Включив холодную воду, Катюшка наклонилась над раковиной и наконец-то смогла выпустить смех на свободу. Это невозможно! Сумасшедший дом какой-то! Эх, вот сейчас бы бокал ледяного шампанского!

– Полина, – прошипела она в мобильник через пару минут, когда удалось немного успокоиться. – Ты меня слышишь?

– Что?! Говори громче! Ничего не слышу!

– Я не могу громче, тут папа…

– Подожди, я сейчас… – Музыка в трубке стала громче, а затем, наоборот, стихла. – Привет, – наконец сказала Полина. – Ты где?

– Я дома, – продолжила шептать Катюшка. – С папой… Ольгой… и Никитой…

Смешинки защекотали нос, и она чихнула, икнула и захихикала.

– Эй, что у вас там происходит?

– Мы пришли, а они там… вдвоем… но я их прикрыла. Понимаешь?

– Оля с Никитой? – уточнила Полина восхищенно-недоверчиво.

– Ага. – Катюшка сунула руку под воду, а затем прижала холодную ладонь ко лбу. – Обалдеть, да? Интересно, что скажет папа, когда узнает? А у Никиты такие огромные ботинки… Обалдеть!

– Да уж! Даже я себе такого никогда не позволяла! – засмеялась Полина и добавила тише. – Вот и хорошо.

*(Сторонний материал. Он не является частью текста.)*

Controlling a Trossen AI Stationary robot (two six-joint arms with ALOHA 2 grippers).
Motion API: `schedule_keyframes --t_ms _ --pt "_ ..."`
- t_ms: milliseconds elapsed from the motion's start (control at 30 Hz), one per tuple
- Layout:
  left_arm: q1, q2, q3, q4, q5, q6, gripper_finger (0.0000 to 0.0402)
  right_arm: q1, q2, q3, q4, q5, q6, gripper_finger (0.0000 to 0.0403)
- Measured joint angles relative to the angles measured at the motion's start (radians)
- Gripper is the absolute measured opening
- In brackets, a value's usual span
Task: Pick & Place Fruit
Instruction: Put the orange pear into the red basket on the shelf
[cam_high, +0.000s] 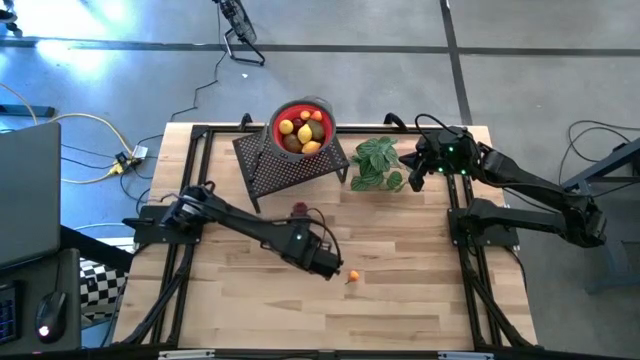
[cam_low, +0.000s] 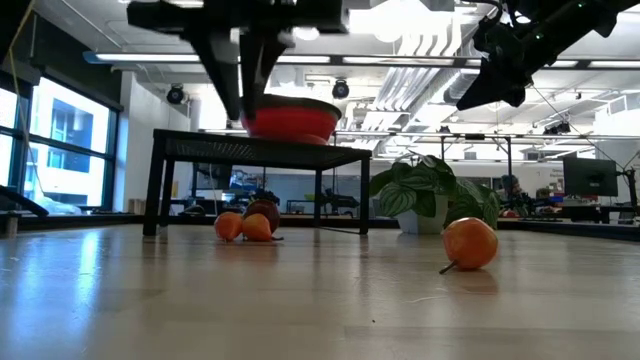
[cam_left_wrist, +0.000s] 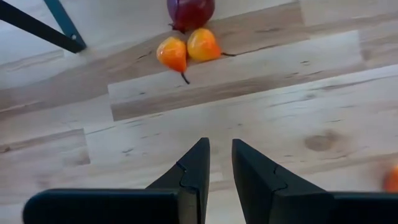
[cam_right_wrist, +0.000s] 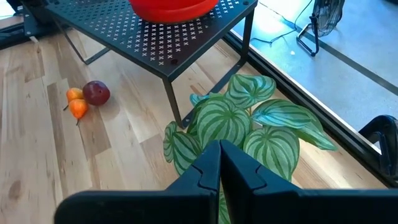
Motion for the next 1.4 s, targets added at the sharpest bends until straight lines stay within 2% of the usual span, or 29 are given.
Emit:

– А мне-то что делать? – Катюшка пожала плечами и переложила телефон к другому уху.

– Иди спать! И не вздумай шляться по квартире, поняла?

– Поняла, – недовольно буркнула в ответ младшая сестра и шмыгнула носом. Вот так всегда: не ешь, не пей, не трогай, не участвуй, не смотри, не слушай! Да чтобы они все делали без нее? А? И никакая она не маленькая.

Катюшка посмотрела на себя в зеркало, осталась совершенно довольна увиденным и выключила воду. «Иди спать, иди спать…» А сами?

Не удержавшись, она все же прокралась на цыпочках к комнате Оли, приложила ухо к двери и разочарованно вздохнула: ничего интересного – тишина. Подежурив на всякий случай на кухне и дождавшись, когда сердитый папочка допьет чай, сполоснет кружку и отправится спать, она еще раз полюбовалась Никитиными ботинками, еще раз подивилась тому, какие они большие, похихикала и юркнула в свою комнату.

Подушка показалась особенно мягкой и пушистой, одеяло – невесомым и уютным. Как она устала и как замечательно дома!

Прижав к себе теплую пижаму, которую лень было надевать, Катюшка немного поерзала и закрыла глаза.